[DB-SIG] how greedy should cursor.fetchmany be?

Daniel Lenski dlenski at gmail.com
Wed Jun 11 03:06:25 CEST 2014


I'm writing a DBAPI module for a custom database wrapper. The way I get
data from a query is to ask the underlying database it for a chunk of rows,
at which point it spits out an unpredictable number (it's a black box to
me).

I'm trying to figure out how to implement cursor.fetchmany on top of this,
and make it as efficient as possible. There are two limiting cases:

   1. Python caller asks for the next 10 rows, but the DB gives the next
   100 rows. Obviously, I just cache the extra rows in this case.
   2. Python caller asks for the next 100 rows, but the next call to the DB
   only gives me 10 rows.

In case (2), PEP-249 seems to be telling me that I should keep calling the
DB to get more rows:

The number of rows to fetch per call is specified by the parameter. If it
is not given, the cursor's arraysize determines the number of rows to be
fetched. *The method should try to fetch as many rows as indicated by the
size parameter*. If this is not possible due to the specified number of
rows not being available, fewer rows may be returned.

However, I'd rather implement it slightly differently: "... fetch as many
rows as possible without incurring multiple calls to the underlying DB
engine, but no more than indicated by the size parameter."

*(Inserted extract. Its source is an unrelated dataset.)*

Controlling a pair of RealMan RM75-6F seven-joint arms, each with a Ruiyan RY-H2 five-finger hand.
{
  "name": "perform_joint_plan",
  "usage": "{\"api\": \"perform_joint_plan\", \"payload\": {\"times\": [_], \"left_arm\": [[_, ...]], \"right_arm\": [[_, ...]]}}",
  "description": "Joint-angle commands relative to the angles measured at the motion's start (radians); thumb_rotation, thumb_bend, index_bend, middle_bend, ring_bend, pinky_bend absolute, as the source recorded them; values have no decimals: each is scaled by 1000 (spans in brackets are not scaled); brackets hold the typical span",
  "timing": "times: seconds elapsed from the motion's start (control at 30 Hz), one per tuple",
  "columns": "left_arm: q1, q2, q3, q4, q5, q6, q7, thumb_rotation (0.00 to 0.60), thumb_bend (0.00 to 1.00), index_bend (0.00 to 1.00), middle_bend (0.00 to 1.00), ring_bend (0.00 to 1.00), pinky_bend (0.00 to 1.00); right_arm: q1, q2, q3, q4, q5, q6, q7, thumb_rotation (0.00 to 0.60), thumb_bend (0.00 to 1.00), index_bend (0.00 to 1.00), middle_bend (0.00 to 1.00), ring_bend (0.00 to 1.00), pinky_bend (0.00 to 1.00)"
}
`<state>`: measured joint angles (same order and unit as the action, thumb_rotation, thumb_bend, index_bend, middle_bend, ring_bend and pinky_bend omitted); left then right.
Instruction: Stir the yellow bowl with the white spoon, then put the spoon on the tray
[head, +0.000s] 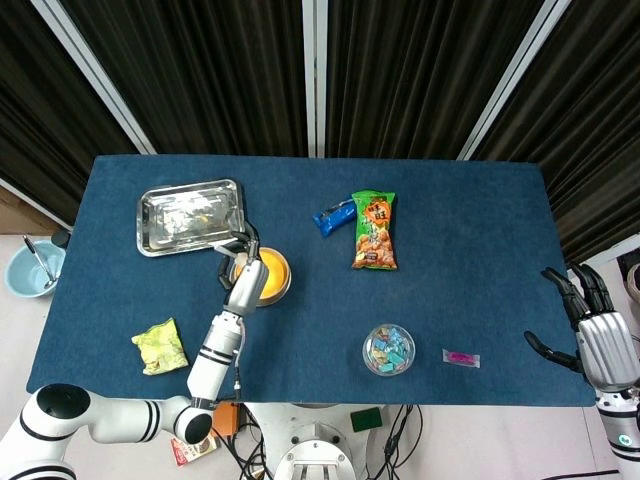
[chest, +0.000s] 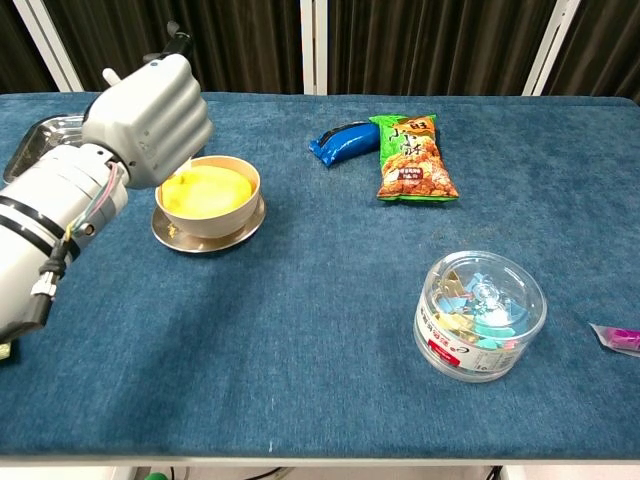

Having a loop to make multiple DB calls hidden in the DBAPI module, rather
than in the client code, strikes me as a bad approach because it adds extra
unpredictable latency. A properly-written client will have to do some
looping anyway:

# client code to get next 10k rows from the cursor

rows = []
while True:
    # PEP-249 says that fetchmany should do its best to get as many rows as
requested

    # ... but that will mean a similar or identical loop in the DBAPI module

    more_rows = cur.fetchmany(len(rows) - 10000)
    if not more_rows:
        break
    else:
        rows += more_rows


What do you think? Is there some good reason to adhere strictly to PEP-249?